Task to carry out: Repeat the data exactly. Pictures are not part of the copy.

The data:

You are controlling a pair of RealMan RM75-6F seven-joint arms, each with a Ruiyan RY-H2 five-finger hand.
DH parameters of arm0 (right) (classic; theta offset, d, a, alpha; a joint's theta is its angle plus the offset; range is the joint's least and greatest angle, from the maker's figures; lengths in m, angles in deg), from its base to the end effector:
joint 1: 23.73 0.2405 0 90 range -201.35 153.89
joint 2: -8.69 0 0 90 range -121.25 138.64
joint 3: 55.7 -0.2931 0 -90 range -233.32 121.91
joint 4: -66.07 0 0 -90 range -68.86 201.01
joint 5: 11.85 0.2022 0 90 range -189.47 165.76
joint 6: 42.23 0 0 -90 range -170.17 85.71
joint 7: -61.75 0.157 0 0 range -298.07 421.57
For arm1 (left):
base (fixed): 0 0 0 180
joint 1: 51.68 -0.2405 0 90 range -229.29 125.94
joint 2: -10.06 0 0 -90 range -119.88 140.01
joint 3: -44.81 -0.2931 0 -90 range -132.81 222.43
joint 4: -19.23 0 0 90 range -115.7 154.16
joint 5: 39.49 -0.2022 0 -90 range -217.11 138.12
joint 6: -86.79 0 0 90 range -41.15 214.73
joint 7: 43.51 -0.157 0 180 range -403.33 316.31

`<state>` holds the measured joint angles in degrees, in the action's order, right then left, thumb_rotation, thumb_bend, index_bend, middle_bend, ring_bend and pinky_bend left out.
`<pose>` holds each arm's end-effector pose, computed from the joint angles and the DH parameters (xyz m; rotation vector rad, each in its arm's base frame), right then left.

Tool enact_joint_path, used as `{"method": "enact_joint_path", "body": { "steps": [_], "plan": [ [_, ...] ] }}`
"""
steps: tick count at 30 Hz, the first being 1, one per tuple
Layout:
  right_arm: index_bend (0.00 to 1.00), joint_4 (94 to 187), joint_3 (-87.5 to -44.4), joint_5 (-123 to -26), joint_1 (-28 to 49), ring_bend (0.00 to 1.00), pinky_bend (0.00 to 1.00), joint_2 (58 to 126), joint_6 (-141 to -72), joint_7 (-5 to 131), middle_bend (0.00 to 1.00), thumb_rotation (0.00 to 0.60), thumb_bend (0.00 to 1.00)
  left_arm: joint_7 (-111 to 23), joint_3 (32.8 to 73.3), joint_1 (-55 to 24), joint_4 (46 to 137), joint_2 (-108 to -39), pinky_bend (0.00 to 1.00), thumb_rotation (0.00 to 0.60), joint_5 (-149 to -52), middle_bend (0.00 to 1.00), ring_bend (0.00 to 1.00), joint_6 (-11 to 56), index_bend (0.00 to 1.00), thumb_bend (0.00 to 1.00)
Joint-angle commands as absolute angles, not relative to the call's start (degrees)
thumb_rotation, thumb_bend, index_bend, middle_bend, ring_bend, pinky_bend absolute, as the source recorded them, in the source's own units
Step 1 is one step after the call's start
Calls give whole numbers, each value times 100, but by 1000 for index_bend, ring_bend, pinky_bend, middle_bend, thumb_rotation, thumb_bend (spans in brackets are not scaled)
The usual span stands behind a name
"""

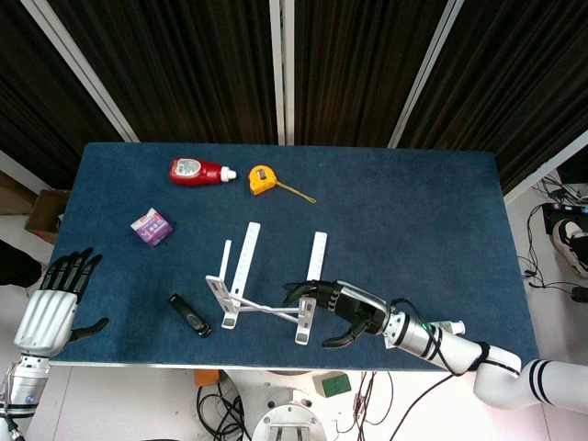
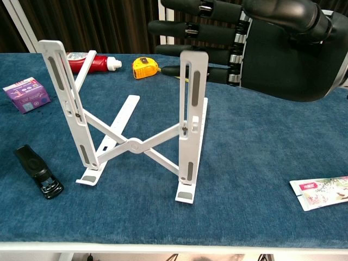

Solution below:
You are controlling a pair of RealMan RM75-6F seven-joint arms, each with a Ruiyan RY-H2 five-finger hand.
DH parameters of arm0 (right) (classic; theta offset, d, a, alpha; a joint's theta is its angle plus the offset; range is the joint's least and greatest angle, from the maker's figures; lengths in m, angles in deg), from its base to the end effector:
joint 1: 23.73 0.2405 0 90 range -201.35 153.89
joint 2: -8.69 0 0 90 range -121.25 138.64
joint 3: 55.7 -0.2931 0 -90 range -233.32 121.91
joint 4: -66.07 0 0 -90 range -68.86 201.01
joint 5: 11.85 0.2022 0 90 range -189.47 165.76
joint 6: 42.23 0 0 -90 range -170.17 85.71
joint 7: -61.75 0.157 0 0 range -298.07 421.57
For arm1 (left):
base (fixed): 0 0 0 180
joint 1: 51.68 -0.2405 0 90 range -229.29 125.94
joint 2: -10.06 0 0 -90 range -119.88 140.01
joint 3: -44.81 -0.2931 0 -90 range -132.81 222.43
joint 4: -19.23 0 0 90 range -115.7 154.16
joint 5: 39.49 -0.2022 0 -90 range -217.11 138.12
joint 6: -86.79 0 0 90 range -41.15 214.73
joint 7: 43.51 -0.157 0 180 range -403.33 316.31

`<state>` holds the measured joint angles in degrees, in the action's order, right then left, thumb_rotation, thumb_bend, index_bend, middle_bend, ring_bend and pinky_bend left out.
`<pose>` holds each arm's end-effector pose, computed from the joint angles and the DH parameters (xyz m; rotation vector rad, each in its arm's base frame), right then left.

Tool enact_joint_path, used as `{"method": "enact_joint_path", "body": { "steps": [_], "plan": [ [_, ...] ] }}`
"""
steps: tick count at 30 Hz, the first being 1, one per tuple
Layout:
  right_arm: index_bend (0.00 to 1.00), joint_4 (94 to 187), joint_3 (-87.5 to -44.4), joint_5 (-123 to -26), joint_1 (-28 to 49), ring_bend (0.00 to 1.00), pinky_bend (0.00 to 1.00), joint_2 (58 to 126), joint_6 (-141 to -72), joint_7 (-5 to 131), middle_bend (0.00 to 1.00), thumb_rotation (0.00 to 0.60), thumb_bend (0.00 to 1.00)
  left_arm: joint_7 (-111 to 23), joint_3 (32.8 to 73.3), joint_1 (-55 to 24), joint_4 (46 to 137), joint_2 (-108 to -39), pinky_bend (0.00 to 1.00), thumb_rotation (0.00 to 0.60), joint_5 (-149 to -52), middle_bend (0.00 to 1.00), ring_bend (0.00 to 1.00), joint_6 (-11 to 56), index_bend (0.00 to 1.00), thumb_bend (0.00 to 1.00)
Joint-angle commands as absolute angles, not relative to the call's start (degrees)
thumb_rotation, thumb_bend, index_bend, middle_bend, ring_bend, pinky_bend absolute, as the source recorded them, in the source's own units
Step 1 is one step after the call's start
Calls give whole numbers, each value times 100, but by 1000 for index_bend, ring_bend, pinky_bend, middle_bend, thumb_rotation, thumb_bend (spans in brackets are not scaled)
The usual span stands behind a name
"""

This exercise requires no further response.